Book Club Reflection: The Bear by Andrew Krivak

22 Feb

My book club met recently to read a book I was not a fan of, The Bear by Andrew Krivak. Krivak was a National Book Award finalist for another book, The Sojourn, and is working on another book. One of our readers did a book club for his other book and Krivak joined the discussion! She said he was very nice and spoke about his time as a Jesuit. He’s published a memoir about his eight years in the Jesuit order called The Long Retreat. We could see some contemplative reflections in this book that many felt were in line with a monk’s life. Krivak has said he made up a story for his children about a talking bear and that inspired the bear in this novel. He also said he was inspired by Cormac McCarthy’s The Road which another reader had guessed before our leader volunteered this information.

Our group had divided opinions on this book. Some loved it, a few (like me) hated it, and many were in the middle. Those of us who didn’t know it was going to be a fable were more on the ‘dislike’ side. A few readers had found the audiobook version and opinions there were split between love and hate as well.

The setting was never made very clear. Some felt it was Colorado while others thought Appalachia was more likely. Readers not knowing a lot about what was happening was reflective of the characters not knowing a lot, either. They had such minimal contact with other humans that there was a lot unspoken and unknown in their world. This book was described as a ‘quiet survivalist’ story. It was harrowing because of the girl’s personal struggle, but there wasn’t a community or society that was falling apart.

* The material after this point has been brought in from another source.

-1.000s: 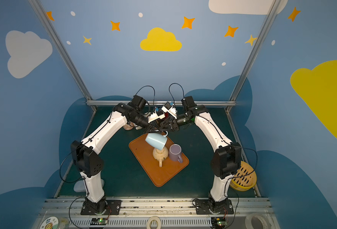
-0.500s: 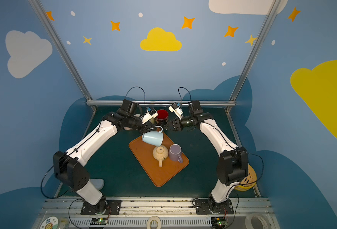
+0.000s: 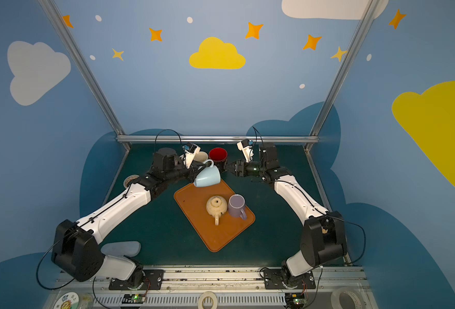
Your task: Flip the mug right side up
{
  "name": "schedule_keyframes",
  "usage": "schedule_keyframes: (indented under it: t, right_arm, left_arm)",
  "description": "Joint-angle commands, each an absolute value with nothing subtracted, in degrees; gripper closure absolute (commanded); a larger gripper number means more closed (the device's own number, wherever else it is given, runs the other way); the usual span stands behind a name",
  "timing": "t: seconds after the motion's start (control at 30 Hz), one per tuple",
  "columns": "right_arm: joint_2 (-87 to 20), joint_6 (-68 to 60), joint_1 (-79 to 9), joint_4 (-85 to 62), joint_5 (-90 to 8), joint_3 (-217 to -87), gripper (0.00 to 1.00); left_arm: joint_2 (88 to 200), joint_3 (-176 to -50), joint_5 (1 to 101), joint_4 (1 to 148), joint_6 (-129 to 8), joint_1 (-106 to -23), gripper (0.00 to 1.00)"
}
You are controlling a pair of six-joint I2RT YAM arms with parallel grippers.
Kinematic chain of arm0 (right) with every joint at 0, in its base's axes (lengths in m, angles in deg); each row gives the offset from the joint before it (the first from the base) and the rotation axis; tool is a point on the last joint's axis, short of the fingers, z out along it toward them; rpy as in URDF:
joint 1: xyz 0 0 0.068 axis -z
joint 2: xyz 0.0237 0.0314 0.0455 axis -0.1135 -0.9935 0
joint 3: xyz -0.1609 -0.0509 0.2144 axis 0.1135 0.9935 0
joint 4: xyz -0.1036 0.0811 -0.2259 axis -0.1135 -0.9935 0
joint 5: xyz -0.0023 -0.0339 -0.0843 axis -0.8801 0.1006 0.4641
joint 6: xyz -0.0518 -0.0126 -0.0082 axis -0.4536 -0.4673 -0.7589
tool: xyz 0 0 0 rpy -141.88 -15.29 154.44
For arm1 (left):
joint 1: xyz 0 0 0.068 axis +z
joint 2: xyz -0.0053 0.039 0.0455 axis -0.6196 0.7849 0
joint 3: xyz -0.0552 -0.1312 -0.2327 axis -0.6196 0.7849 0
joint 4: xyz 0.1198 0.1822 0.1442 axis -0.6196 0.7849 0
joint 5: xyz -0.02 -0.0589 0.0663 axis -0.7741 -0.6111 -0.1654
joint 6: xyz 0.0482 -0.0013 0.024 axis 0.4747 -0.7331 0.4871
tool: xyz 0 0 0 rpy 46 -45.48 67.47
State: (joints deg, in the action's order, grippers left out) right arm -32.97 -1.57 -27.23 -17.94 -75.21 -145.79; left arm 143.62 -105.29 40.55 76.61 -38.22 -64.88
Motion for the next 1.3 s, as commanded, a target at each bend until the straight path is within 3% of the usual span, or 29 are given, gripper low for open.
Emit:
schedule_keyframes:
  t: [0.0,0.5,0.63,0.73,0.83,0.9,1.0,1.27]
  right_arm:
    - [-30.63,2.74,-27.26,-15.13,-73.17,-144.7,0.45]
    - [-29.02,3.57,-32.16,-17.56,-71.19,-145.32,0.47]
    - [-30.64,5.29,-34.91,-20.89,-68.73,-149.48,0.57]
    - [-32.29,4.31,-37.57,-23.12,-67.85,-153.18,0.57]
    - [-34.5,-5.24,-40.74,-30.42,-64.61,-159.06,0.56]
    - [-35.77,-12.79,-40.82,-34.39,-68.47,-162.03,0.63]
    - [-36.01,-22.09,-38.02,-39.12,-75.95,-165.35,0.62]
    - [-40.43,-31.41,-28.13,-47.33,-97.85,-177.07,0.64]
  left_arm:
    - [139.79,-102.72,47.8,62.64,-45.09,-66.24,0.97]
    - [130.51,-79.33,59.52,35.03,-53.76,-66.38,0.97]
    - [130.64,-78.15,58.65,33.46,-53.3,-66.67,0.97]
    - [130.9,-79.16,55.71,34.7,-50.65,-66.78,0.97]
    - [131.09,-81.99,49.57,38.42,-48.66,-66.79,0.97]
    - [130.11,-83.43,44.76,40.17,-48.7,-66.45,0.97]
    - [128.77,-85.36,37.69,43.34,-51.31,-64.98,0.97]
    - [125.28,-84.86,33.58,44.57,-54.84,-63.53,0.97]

We thought the book would have been different if the child had been a boy and not a girl. We couldn’t exactly articulate what, but the ways the girl seemed to want to understand her late mother seemed to call on gender lines and wanting to be more like another woman. However, it the world started with Adam, maybe it was fitting that it should end with Eve. We found it odd that the father was so careful in everything he did and all the preparations that he made. Yet he was so reckless when exploring the old house. It was the only time he was impulsive and it spelled his ending. The bear was like her father once he showed up. In one of the girl’s dreams, she thinks she sees her dad but it ends up being the bear. We wondered if the bear was part of her grieving process for her dad’s death.

The book focused on re-establishing a connection with nature. Man is an animal, like all others in nature. However, many of us felt that paying attention to the trees and nature doesn’t have to mean talking to them, and this went a bit far. It was more about learning from nature and how to survive from the animals that do it already.